Broadband, for example, will undoubtedly stay a key priority for business, and the Government’s commitment to deliver the best superfast broadband network in Europe has certainly caught the industry’s imagination. Continuing demand for increased network speed and capacity are an ever-present at PICTFOR discussions, and the topic is set to dominate a lot of our agenda for the beginning of the year.
In addition, we mustn’t neglect the ever increasing use of mobile services. The ongoing rollout of 4G is all set to continue this trend, and next year’s 4G auction will certainly dominate its fair share of column inches.
Another issue likely to remain at the forefront of discussions over the coming 12 months is security. Cyber-based systems now underpin almost every aspect of the lives of billions of people across the globe. The ever increasing complexity of cyber attacks (flame and shamoon being just two examples from the past year) necessitates an ever more sophisticated defence.
With several landmark government projects set to go live in 2013 (such as Universal Credit and NHS Portable Patient Records), it could be make or break for the wider trend of increased online government services. It all hinges on whether the right balance can be sought between accessibility and security.

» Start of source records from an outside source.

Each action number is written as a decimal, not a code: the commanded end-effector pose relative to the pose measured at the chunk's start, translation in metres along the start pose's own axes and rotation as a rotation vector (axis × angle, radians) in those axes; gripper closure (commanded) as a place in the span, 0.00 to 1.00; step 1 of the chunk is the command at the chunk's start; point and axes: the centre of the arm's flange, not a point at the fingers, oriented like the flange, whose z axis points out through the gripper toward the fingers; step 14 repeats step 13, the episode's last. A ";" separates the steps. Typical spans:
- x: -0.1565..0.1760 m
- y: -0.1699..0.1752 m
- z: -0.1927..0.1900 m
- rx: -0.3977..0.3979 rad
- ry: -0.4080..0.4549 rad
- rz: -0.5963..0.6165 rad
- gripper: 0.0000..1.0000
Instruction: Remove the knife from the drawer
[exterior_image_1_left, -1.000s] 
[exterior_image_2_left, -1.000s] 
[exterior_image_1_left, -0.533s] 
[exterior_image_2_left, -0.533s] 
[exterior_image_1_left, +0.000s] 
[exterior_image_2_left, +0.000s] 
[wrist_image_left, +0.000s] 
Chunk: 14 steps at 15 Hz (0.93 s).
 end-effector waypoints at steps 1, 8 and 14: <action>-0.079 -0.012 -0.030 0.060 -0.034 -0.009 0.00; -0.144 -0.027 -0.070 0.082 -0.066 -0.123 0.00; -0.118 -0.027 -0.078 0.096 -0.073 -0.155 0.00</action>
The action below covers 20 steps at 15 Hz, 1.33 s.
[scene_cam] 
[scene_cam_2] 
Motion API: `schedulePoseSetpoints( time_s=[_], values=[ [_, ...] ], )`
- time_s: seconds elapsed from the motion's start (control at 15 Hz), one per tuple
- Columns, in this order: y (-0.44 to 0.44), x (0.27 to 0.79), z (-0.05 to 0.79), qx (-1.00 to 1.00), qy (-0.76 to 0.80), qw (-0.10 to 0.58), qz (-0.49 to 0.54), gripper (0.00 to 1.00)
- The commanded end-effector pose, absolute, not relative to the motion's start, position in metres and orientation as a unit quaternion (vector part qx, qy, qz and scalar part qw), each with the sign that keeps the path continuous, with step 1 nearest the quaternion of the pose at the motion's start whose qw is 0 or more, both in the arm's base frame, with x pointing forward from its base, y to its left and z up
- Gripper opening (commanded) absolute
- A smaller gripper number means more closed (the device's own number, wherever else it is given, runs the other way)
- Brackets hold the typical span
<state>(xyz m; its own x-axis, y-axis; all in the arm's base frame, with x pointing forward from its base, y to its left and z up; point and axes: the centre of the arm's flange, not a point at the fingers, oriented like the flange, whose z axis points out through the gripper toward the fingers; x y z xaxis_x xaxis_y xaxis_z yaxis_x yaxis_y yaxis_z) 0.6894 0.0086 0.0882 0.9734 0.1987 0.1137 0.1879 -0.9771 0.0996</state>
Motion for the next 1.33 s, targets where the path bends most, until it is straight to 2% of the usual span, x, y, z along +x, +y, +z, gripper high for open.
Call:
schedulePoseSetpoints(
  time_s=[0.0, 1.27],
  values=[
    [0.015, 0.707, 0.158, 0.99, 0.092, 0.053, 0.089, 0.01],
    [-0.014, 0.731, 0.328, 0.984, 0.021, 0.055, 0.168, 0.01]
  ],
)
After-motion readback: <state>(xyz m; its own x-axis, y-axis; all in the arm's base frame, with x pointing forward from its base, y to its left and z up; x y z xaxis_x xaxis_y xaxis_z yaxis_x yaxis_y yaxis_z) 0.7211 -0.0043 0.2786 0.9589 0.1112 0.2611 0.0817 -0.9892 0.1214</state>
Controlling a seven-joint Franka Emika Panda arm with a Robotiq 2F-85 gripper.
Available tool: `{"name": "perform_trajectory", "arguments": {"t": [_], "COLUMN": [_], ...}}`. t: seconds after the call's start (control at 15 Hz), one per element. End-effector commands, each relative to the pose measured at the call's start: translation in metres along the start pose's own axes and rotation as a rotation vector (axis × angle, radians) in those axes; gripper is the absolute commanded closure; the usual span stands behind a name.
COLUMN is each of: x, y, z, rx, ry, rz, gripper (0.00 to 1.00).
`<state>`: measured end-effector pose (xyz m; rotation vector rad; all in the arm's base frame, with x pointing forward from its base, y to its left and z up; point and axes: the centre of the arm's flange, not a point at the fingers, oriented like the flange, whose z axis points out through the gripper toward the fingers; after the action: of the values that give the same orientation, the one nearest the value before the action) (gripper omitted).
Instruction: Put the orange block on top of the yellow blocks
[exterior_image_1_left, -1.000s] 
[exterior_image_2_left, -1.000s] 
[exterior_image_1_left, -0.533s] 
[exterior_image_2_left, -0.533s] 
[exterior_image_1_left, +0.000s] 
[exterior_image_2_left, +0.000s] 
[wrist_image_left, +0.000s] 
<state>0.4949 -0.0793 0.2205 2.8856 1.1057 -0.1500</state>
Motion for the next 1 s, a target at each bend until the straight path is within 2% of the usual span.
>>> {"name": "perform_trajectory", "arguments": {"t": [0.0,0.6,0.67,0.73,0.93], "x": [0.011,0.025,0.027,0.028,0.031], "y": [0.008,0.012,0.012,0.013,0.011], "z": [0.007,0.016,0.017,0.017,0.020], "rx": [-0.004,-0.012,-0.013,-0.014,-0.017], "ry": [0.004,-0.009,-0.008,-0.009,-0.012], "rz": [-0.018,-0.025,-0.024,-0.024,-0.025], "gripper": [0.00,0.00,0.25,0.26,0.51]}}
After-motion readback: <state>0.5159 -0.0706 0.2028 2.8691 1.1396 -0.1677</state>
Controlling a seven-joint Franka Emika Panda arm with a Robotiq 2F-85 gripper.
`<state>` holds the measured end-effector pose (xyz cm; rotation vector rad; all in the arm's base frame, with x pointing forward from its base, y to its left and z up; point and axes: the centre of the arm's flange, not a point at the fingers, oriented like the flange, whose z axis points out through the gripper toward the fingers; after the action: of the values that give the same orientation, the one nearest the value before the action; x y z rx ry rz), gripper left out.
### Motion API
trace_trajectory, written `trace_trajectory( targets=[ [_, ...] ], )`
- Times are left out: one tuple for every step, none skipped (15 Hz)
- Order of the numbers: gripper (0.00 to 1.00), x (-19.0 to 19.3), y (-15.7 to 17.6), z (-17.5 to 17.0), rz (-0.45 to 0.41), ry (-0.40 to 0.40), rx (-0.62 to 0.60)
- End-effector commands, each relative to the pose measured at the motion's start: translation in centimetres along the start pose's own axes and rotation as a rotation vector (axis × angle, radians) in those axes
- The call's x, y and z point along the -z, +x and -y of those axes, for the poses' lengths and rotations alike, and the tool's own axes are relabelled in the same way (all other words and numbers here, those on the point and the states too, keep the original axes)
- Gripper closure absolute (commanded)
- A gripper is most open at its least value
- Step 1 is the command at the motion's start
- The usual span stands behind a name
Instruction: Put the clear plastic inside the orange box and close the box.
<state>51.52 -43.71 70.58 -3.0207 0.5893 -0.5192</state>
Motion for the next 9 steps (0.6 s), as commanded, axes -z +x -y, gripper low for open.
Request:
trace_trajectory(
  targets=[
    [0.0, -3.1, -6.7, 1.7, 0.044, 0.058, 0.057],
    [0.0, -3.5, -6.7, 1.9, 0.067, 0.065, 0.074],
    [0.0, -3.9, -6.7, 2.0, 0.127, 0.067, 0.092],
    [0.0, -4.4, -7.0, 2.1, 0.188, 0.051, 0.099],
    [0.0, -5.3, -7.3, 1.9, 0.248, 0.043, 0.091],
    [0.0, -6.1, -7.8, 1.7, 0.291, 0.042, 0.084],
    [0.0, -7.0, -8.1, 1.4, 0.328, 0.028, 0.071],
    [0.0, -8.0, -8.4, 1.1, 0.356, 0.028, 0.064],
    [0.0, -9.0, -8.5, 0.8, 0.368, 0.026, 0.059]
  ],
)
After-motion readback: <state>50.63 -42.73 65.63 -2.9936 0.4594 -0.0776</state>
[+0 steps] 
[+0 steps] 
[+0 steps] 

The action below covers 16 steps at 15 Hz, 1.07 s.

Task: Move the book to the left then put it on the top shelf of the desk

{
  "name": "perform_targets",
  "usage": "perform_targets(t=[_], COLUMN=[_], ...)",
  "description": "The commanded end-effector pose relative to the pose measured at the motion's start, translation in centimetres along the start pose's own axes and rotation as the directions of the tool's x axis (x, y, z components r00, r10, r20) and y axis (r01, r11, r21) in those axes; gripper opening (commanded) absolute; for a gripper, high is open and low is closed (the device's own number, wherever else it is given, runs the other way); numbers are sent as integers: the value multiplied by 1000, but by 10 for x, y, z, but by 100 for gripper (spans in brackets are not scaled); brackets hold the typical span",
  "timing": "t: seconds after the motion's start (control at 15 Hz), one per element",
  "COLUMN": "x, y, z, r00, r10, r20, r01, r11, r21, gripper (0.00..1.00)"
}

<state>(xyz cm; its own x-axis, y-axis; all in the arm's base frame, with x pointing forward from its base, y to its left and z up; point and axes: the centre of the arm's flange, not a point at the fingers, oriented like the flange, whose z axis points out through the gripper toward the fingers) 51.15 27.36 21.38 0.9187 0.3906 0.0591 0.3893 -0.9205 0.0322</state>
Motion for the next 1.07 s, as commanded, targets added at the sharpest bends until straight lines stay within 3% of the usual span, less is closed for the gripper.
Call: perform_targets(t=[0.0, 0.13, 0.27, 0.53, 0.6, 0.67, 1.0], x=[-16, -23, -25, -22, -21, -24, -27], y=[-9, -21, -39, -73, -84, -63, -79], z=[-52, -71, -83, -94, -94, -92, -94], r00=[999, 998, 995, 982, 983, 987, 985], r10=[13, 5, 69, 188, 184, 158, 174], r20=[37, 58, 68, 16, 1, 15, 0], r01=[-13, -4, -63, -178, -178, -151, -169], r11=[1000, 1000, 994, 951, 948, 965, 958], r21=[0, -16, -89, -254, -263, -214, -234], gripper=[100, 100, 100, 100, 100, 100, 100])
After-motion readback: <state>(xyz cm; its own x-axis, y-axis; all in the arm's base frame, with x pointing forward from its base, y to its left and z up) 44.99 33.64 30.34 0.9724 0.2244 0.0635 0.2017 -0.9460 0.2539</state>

Online privacy will surely dominate the headlines at some point in the year as the contentious Communications Data Bill progresses through Parliament. The pre-legislative scrutiny committee has now published its recommendations and it will be for the Home Secretary to convince Parliament that enough safeguards exist so as not to sacrifice personal privacy.
We could also see an increased level of scrutiny of the web in light of a number of recent developments. Lord Leveson’s report into press ethics, for example, largely neglected the role of online journalism in the wider debate, and question marks still linger of how to enforce the law in the Twittersphere and on various other social networking sites.
Furthermore, the recent report of the Public Accounts Committee on tax avoidance has brought new focus into many online companies’ tax arrangements in the UK. The likes of Google and Amazon have come in for criticism in the past few weeks and I would not be surprised to see greater scrutiny into web-based companies continuing into the new year.
Privacy, security, mobile technology; while most of us see these as progressive developments, they will undoubtedly bring new challenges for business.
As Co-Chair of PICTFOR, I look forward to engaging in these debates, and the many more that are set to rumble on throughout 2013.